EXPLAIN ANALYZE: Reading a Plan Without Guessing
The plan tells you exactly why a query is slow — if you know which numbers to trust and which to ignore.
The fastest way to fix a slow query is to stop guessing. EXPLAIN ANALYZE runs the query and reports the actual plan it used, with real row counts and real timings. Most engineers I work with under-use it because the output looks intimidating. It is not — once you know which two numbers to read first.
1. The two numbers that matter
On every node of the plan, Postgres prints both the estimated rows and the actual rows:
Seq Scan on orders (cost=0.00..18900.00 rows=120 width=64)
(actual time=0.014..42.318 rows=58231 loops=1)
The planner thought it would see 120 rows. It saw 58,231. A two-orders-of-magnitude misestimate is the single most common reason Postgres picks a stupid plan — it nested-loops what should have been hash-joined, it index-scans what should have been a seq-scan.
First question on any slow query: are the estimates within 10× of the actuals? If no, fix that before anything else. Usually the fix is ANALYZE on the table (often missed after a bulk load), increasing statistics target on a skewed column, or adding an extended statistic for correlated columns.
2. Use BUFFERS — always
EXPLAIN (ANALYZE, BUFFERS, VERBOSE)
SELECT ...;
BUFFERS tells you how much of the work was cache-resident vs read from disk. A 200ms query that reads 20,000 buffers from disk is a different problem from a 200ms query that reads 20,000 buffers all from cache. The fix for the first is an index or a covering index. The fix for the second is making the query do less.
3. The four scan types in one paragraph
- Seq Scan — read every page. Correct when the query touches more than ~5–10% of the table.
- Index Scan — walk the index, then fetch the row. Good for selective predicates.
- Index Only Scan — the index has every column the query needs (often via a covering index
INCLUDE(...)). Beats Index Scan by a wide margin when the table is large. - Bitmap Index Scan — for medium selectivity (a few thousand matching rows). Postgres builds a bitmap of pages, then reads them in physical order.
4. Join shapes
The planner picks one of three:
- Nested Loop — for each row on the outer side, look up the inner side. Great when the outer is tiny; catastrophic when both sides are large.
- Hash Join — build a hash of the smaller side, probe with the larger.
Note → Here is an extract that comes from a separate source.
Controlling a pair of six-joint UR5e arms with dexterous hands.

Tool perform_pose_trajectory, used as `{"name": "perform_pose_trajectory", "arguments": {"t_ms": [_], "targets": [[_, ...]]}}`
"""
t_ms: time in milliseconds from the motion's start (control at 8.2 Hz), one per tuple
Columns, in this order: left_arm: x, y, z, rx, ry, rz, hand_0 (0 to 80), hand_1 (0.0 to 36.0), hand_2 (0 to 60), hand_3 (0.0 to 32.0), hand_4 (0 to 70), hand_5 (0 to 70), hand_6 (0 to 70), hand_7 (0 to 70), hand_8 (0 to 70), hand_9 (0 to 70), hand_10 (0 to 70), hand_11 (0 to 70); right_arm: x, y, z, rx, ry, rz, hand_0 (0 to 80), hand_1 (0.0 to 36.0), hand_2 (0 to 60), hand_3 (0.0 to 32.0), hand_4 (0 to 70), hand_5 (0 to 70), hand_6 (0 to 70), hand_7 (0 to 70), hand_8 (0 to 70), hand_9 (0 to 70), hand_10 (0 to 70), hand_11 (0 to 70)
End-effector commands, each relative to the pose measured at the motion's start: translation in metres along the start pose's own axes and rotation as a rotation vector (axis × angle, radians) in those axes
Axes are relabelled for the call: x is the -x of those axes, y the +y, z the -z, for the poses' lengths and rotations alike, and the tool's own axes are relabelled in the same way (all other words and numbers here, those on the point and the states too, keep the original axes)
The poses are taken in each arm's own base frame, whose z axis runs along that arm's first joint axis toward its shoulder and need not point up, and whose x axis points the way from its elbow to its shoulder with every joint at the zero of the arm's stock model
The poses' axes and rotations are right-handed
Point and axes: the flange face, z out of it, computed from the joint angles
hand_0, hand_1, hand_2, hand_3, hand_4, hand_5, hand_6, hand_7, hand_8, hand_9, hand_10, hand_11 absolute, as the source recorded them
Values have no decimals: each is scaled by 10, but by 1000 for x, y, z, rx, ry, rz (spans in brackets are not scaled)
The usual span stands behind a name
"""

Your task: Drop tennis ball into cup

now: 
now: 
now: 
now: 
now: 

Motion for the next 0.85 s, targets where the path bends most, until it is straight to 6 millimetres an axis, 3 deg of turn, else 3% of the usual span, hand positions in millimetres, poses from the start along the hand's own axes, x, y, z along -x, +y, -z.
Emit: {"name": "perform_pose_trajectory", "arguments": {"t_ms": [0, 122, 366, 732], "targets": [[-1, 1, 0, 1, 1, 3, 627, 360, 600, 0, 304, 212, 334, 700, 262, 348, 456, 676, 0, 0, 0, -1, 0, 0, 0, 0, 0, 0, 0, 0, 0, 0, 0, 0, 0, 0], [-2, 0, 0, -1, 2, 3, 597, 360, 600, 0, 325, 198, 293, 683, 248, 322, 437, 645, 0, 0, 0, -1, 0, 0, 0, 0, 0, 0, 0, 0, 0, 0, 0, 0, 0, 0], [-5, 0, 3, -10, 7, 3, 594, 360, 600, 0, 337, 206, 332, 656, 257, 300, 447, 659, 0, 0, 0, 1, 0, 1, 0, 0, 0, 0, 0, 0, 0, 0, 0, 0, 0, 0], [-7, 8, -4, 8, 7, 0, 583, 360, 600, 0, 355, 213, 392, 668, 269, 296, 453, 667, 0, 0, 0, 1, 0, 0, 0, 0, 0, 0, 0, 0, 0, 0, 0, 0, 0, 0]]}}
The default when both sides are non-trivial and the smaller side fits in
work_mem. - Merge Join — sort both sides on the join key and walk them in lockstep. Wins when both inputs are already sorted (an index supplies the order for free).
A nested loop with the outer side being a misestimated seq scan is the most common "why is this query 500× slower than it should be" pattern. Fix the estimate, the planner picks a hash join, the query is fast again.
5. work_mem and spills
Sorts and hash joins want to live in memory. When the working set exceeds work_mem they spill to disk and slow down brutally. The plan tells you:
Sort Method: external merge Disk: 412928kB
That is 400 MiB of temp file activity. Raise work_mem for that query (or for that session) and the spill disappears. Beware: work_mem is per-node, per-session, not per-query — bumping the global default can blow up a busy server.
6. A workflow that works
- Run
EXPLAIN (ANALYZE, BUFFERS)and look at the topmost node with a misestimate. - If the misestimate is on a single column, run
ANALYZEand try again. If still off, raise statistics target. - If two columns are correlated, add
CREATE STATISTICSwithdependencies. - If a join is using nested loop on big rows, look one level up — the misestimate is feeding it.
- If everything looks correct and you are still slow, you have a missing index or a covering index opportunity.
The mental model
Postgres makes decisions on rows-per-cost. When the row count it predicts is wrong, the cost it predicts is wrong, and the wrong plan wins. Ninety percent of "why is Postgres so dumb" turns out to be "the statistics are stale." Read the plan, find the misestimate, fix the statistics. The plan changes itself.